## Task requirements:
Repeat the listing that follows exactly, please.

● ● ● ● ●

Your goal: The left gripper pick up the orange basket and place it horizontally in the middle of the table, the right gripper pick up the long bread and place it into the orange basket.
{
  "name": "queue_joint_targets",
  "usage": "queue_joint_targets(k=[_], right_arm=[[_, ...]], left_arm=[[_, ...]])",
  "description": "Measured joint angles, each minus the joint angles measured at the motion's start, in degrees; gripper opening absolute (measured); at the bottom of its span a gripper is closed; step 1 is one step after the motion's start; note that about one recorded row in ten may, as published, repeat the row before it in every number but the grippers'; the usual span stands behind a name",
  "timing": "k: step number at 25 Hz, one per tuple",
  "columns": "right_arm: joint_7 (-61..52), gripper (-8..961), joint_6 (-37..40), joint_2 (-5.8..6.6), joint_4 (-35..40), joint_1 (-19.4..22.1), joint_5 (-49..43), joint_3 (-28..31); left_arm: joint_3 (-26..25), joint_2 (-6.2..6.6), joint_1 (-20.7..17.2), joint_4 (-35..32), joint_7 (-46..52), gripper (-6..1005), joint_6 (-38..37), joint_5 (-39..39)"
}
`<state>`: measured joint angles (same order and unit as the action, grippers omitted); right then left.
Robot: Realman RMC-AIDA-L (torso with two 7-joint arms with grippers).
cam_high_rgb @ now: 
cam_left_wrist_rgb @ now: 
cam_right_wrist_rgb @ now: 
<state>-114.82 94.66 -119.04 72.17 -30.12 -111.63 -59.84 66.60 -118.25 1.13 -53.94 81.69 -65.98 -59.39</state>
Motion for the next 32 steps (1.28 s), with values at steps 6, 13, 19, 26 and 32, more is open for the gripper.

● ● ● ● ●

## Completed task:
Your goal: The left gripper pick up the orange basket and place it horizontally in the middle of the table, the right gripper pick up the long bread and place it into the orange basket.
{
  "name": "queue_joint_targets",
  "usage": "queue_joint_targets(k=[_], right_arm=[[_, ...]], left_arm=[[_, ...]])",
  "description": "Measured joint angles, each minus the joint angles measured at the motion's start, in degrees; gripper opening absolute (measured); at the bottom of its span a gripper is closed; step 1 is one step after the motion's start; note that about one recorded row in ten may, as published, repeat the row before it in every number but the grippers'; the usual span stands behind a name",
  "timing": "k: step number at 25 Hz, one per tuple",
  "columns": "right_arm: joint_7 (-61..52), gripper (-8..961), joint_6 (-37..40), joint_2 (-5.8..6.6), joint_4 (-35..40), joint_1 (-19.4..22.1), joint_5 (-49..43), joint_3 (-28..31); left_arm: joint_3 (-26..25), joint_2 (-6.2..6.6), joint_1 (-20.7..17.2), joint_4 (-35..32), joint_7 (-46..52), gripper (-6..1005), joint_6 (-38..37), joint_5 (-39..39)"
}
`<state>`: measured joint angles (same order and unit as the action, grippers omitted); right then left.
Robot: Realman RMC-AIDA-L (torso with two 7-joint arms with grippers).
cam_high_rgb @ now: 
cam_left_wrist_rgb @ now: 
cam_right_wrist_rgb @ now: 
<state>-114.82 94.66 -119.04 72.17 -30.12 -111.63 -59.84 66.60 -118.25 1.13 -53.94 81.69 -65.98 -59.39</state>
Motion for the next 32 steps (1.28 s), with values at steps 6, 13, 19, 26 and 32, more is open for the gripper.

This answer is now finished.